A bill to create a separate minimum wage for young workers was amended and advanced April 15.
As introduced by Crete Sen. Laura Ebke, LB599 would have allowed employers to pay $7.25 an hour for workers age 18 and younger. The proposed rate was raised to $8 per hour by a successful committee amendment.
Workers could receive the rate for only 25 percent of the hours worked. The bill would apply only to workers enrolled in public or private schools and would not include employees participating in vocational training programs.
Last November, Nebraska voters approved Initiative 425, which raised the state’s minimum wage from $7.25 to $8.00 per hour for 2015. Nebraska’s minimum wage will increase to $9.00 in 2016.
The ballot initiative was the result of a successful petition drive that followed the 2014 Legislature’s rejection of a bill to increase the wage. A bill that amends a law enacted by voter initiative requires 33 votes for passage.
Ebke said the bill is designed reduce labor costs for businesses such as grocers in small communities in rural Nebraska. Making young workers more affordable for employers will result in more job opportunities for youth and help small businesses survive, she said.

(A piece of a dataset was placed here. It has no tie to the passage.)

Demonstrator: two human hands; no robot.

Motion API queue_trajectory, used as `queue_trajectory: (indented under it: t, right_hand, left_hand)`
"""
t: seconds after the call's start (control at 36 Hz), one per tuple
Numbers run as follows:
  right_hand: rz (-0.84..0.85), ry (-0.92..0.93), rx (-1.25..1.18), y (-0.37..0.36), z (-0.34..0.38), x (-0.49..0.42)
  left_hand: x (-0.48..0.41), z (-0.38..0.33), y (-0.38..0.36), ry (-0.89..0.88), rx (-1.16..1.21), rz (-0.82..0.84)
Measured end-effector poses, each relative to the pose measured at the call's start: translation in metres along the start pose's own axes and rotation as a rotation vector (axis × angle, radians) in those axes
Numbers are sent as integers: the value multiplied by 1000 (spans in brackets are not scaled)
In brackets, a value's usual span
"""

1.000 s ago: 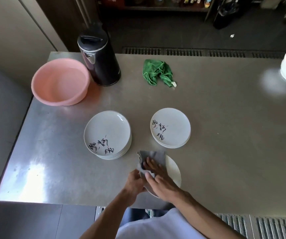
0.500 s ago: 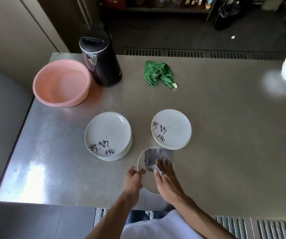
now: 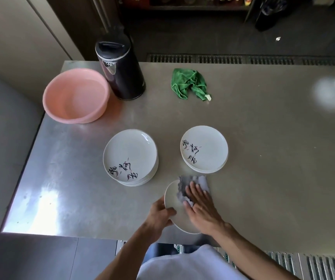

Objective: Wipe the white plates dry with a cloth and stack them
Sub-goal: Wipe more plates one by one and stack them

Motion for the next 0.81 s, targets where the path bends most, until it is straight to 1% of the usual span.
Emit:
queue_trajectory:
  t: [0.03, 0.08, 0.14, 0.17, 0.19, 0.25, 0.28, 0.31, 0.36, 0.44, 0.47, 0.5, 0.56, 0.58, 0.61, 0.64, 0.69, 0.72, 0.75, 0.81]
  right_hand:
    - [4, 21, -53, -1, 8, 0]
    - [30, 144, -148, -3, 23, 4]
    - [20, 228, -154, 1, 25, 8]
    - [-1, 209, -117, 3, 20, 6]
    - [-32, 134, -60, 4, 12, 4]
    - [-84, -118, 46, 10, -2, 1]
    - [-98, -219, 50, 11, -4, 0]
    - [-103, -280, 15, 12, -3, 1]
    - [-80, -296, -102, 9, 5, 5]
    - [3, -239, -442, 9, 22, 20]
    - [2, -182, -513, 10, 27, 23]
    - [-5, -72, -527, 12, 33, 24]
    - [42, 161, -437, 8, 47, 27]
    - [50, 211, -397, 3, 47, 26]
    - [57, 180, -383, 0, 45, 22]
    - [29, 130, -314, -5, 36, 16]
    - [-68, 16, -103, -3, 18, 9]
    - [-81, -36, -7, -1, 12, 5]
    - [-93, -69, 16, 0, 10, 3]
    - [-100, -25, -52, -2, 20, 5]
  left_hand:
    - [0, -2, -2, -10, -9, 7]
    - [1, -5, -6, -36, -39, 20]
    - [2, -5, -8, -40, -43, 23]
    - [3, -4, -8, -33, -29, 12]
    - [4, -3, -8, -19, -6, -11]
    - [4, 1, -6, 22, 69, -91]
    - [5, 4, -6, 38, 117, -138]
    - [5, 6, -6, 43, 158, -178]
    - [6, 9, -6, 38, 192, -227]
    - [7, 10, -2, 42, 125, -256]
    - [6, 9, -2, 42, 88, -251]
    - [6, 8, -1, 35, 51, -240]
    - [7, 4, 0, 3, 12, -208]
    - [8, 3, 1, -9, 16, -185]
    - [9, 3, 2, -18, 29, -161]
    - [9, 4, 3, -19, 47, -136]
    - [10, 5, 5, -12, 65, -84]
    - [11, 5, 5, -13, 64, -67]
    - [11, 4, 4, -19, 57, -55]
    - [13, 0, 0, -38, 29, -48]
Point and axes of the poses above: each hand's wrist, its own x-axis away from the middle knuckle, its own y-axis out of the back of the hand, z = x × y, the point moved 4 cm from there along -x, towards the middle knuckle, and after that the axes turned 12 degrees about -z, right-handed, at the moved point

“Research suggests that the best way to interconnect young adults to their first jobs is by lowering barriers to hiring them,” Ebke said.
A Business and Labor Committee amendment, adopted 26-0, would require employers to pay young student workers at least $8 per hour beginning Jan. 1, 2016.
Omaha Sen. Jeremy Nordquist opposed the bill and the amendment, saying 60 percent of voters in 73 counties statewide voted to increase the state’s minimum wage.
“Clearly this issue had very broad-based support in Nebraska,” Nordquist said. “Now we have an attempt to come in here and start picking it apart.”
Because the measure would affect only young workers enrolled in school, Nordquist added, some students may quit school to pursue higher wages.
“We are creating a perverse incentive to encourage our kids to drop out,” he said.
Sen. Dave Bloomfield of Hoskins supported the bill. State and federal regulations prohibit young workers from completing certain tasks or operating machinery, he said, which limits their value to an employer.
“There is no reason a store should pay the same salary for somebody who can do only half the job,” Bloomfield said.
Heartwell Sen. John Kuehn also spoke in favor of the bill. First jobs are critical to the long-term earning potential of workers, he said, with early work experience resulting in 7 percent higher annual wages in later years.
Sen. Adam Morfeld of Lincoln opposed the bill, saying some young workers depend on their wages to help support their families. The bill unfairly targets a group of citizens who are not old enough to vote, he said, and sends a message that their work is worth less than the same job done by an older coworker.
“The people we are subjecting to this don’t have a political voice,” Morfeld said. “We are devaluing the work that they do.”
Lawmakers advanced the bill from general file on a 32-11 vote.